It does exactly what it says on the tin

I remember when this ad was originally on air:

It was on quite a lot (particularly during the football, if memory serves) and it stood out for reasons that might now seem obvious. Since then it has cropped up in conversations and newspaper headlines so many times you almost forget how odd it is and where it came from.

It’s now back in the news because David Cameron has actually named an entire style of government after it. Yes, that’s right: the Prime Minister of Great Britain has named his governmental methodology after a slogan for some DIY varnish from twenty years ago.


I’ve long admired the tendency of that line to crop up time and time again, many years after its inception. After all, to have written something which becomes part of the vernacular is what we should all aim for: every time anyone says that phrase it’s a like a little free ad for Ronseal.

The only other line that has come close to it in recent years is ‘You either love it or you hate it’ from Marmite.

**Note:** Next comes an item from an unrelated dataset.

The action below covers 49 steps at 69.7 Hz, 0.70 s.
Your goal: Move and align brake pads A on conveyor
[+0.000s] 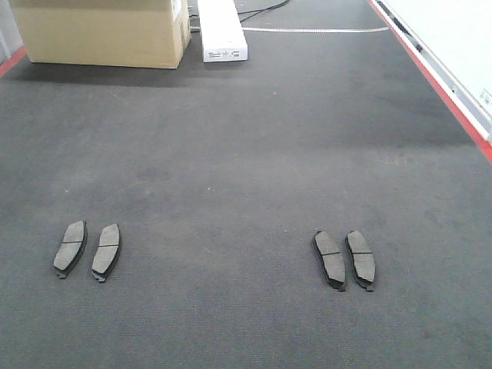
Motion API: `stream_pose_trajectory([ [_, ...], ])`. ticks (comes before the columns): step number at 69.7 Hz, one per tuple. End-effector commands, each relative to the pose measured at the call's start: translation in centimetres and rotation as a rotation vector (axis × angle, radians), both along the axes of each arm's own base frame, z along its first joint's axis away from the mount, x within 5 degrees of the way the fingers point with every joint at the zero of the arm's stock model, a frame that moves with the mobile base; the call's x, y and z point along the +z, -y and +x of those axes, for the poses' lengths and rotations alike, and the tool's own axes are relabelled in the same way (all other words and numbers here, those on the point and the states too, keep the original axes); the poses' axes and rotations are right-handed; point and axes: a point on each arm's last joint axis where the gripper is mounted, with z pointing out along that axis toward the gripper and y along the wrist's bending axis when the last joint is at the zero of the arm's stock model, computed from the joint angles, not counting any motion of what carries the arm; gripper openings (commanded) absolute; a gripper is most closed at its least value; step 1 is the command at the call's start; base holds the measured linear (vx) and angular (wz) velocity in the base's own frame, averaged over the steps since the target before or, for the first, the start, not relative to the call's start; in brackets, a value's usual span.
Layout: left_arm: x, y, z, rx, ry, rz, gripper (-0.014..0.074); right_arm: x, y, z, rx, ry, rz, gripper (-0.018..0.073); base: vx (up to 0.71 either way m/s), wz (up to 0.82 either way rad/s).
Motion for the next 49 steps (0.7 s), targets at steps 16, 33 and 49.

This might have even surpassed the Ronseal line because people have been referring to others as a ‘Marmite person’ (‘you either love them or hate them’) for ages. ‘Marmite’ now means ‘loved by some; hated by others’. That’s a whole new word, or at least a whole new meaning of an old word.

I guess the tricky thing is that it’s impossible to predict what will be used beyond its 30 seconds of TV time. A friend of mine once created a TV ad which featured a silly action with the expressed intention of trying to make kids copy it in the playground. I think the ad disappeared without achieving its goal, but my friend had the right idea: don’t just sit on the side of culture – become it.